83rd Annual

Monday, 10 February 2003: 11:45 AM
Nonlinear NAO responses to the North Atlantic SST tripole
Shiling Peng, NOAA/CIRES/CDC, Boulder, CO; and W. A. Robinson and S. Li
Large (100-member) ensembles of GCM experiments are conducted to determine the atmospheric response to the North Atlantic SST tripole featuring warm anomalies off the US coast flanked by cold anomalies off Newfoundland and in the subtropics. The GCM responses to the SST tripole consist of both symmetric and asymmetric components about the sign of the SST anomaly. The symmetric part of the height responses is dominated by a NAO-like dipole with an equivalent barotropic structure over the Atlantic. The strength of the response is about 20 m/K in 500 mb height, roughly 40% of the observed height regression related to the SST tripole. The nonlinearity is manifested in the smaller scale and more wavetrain like dipole response to the positive tripole in contrast to the stronger and more zonally-elongated dipole response to the negative tripole. Similar nonlinearity is identified in observational composites around positive and negative SST troples. This nonlinearity suggests that feedbacks of such atmospheric responses on the ocean may lead to different evolutions of positive and negative tripole anomalies.

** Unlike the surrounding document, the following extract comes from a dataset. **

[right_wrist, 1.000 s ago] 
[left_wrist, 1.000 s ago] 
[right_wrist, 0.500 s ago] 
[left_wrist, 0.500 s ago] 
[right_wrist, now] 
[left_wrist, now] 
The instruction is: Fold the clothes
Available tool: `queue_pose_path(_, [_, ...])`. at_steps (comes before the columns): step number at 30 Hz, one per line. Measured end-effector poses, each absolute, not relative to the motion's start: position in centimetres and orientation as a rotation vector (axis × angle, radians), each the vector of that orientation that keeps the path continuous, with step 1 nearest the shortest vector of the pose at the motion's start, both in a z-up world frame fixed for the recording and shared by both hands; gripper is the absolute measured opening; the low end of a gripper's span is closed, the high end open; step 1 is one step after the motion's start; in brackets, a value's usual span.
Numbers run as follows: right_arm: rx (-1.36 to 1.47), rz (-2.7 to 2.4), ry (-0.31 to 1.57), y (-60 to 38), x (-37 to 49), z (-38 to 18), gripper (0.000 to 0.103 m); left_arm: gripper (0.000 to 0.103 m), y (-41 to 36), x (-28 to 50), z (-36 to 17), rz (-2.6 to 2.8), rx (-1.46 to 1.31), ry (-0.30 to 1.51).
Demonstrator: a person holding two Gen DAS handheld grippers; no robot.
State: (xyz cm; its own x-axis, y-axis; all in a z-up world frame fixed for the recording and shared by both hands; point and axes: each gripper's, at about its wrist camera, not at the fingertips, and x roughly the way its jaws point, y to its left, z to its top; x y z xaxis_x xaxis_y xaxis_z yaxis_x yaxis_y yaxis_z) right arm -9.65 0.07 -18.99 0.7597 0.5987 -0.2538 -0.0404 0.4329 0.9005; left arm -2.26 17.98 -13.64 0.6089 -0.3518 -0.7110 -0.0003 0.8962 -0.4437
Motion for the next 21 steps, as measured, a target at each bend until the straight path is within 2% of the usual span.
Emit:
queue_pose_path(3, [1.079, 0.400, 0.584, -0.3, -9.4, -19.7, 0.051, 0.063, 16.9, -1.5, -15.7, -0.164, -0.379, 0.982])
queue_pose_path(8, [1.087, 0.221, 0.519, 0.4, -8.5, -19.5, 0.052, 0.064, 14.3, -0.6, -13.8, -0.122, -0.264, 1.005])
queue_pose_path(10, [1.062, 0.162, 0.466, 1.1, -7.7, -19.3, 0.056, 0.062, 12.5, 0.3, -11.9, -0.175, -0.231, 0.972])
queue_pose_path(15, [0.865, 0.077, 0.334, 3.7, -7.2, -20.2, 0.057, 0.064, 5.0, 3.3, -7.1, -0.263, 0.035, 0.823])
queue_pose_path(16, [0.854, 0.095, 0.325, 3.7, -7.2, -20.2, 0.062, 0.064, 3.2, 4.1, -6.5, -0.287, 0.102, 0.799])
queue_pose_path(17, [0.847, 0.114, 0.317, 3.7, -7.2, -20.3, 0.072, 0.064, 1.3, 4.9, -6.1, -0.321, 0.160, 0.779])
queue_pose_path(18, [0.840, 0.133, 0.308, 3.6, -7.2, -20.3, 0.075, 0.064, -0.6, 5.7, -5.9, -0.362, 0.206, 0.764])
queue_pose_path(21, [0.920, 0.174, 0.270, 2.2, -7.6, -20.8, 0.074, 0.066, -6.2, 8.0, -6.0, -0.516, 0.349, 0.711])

Mechanisms for developing and maintaining these GCM responses are investigated through linear model diagnoses and experiments. The SST-induced symmetric NAO response is primarily maintained by a dipolar anomalous eddy forcing that results from an eddy feedback mechanism. To account for the asymmetry of the response about the sign of the SST anomaly, a nonlinear eddy feedback mechanism is proposed that extends the previous mechanism to include the nonlinear self-interaction of the heating-forced anomalous flow and its effects on transient eddy feedbacks.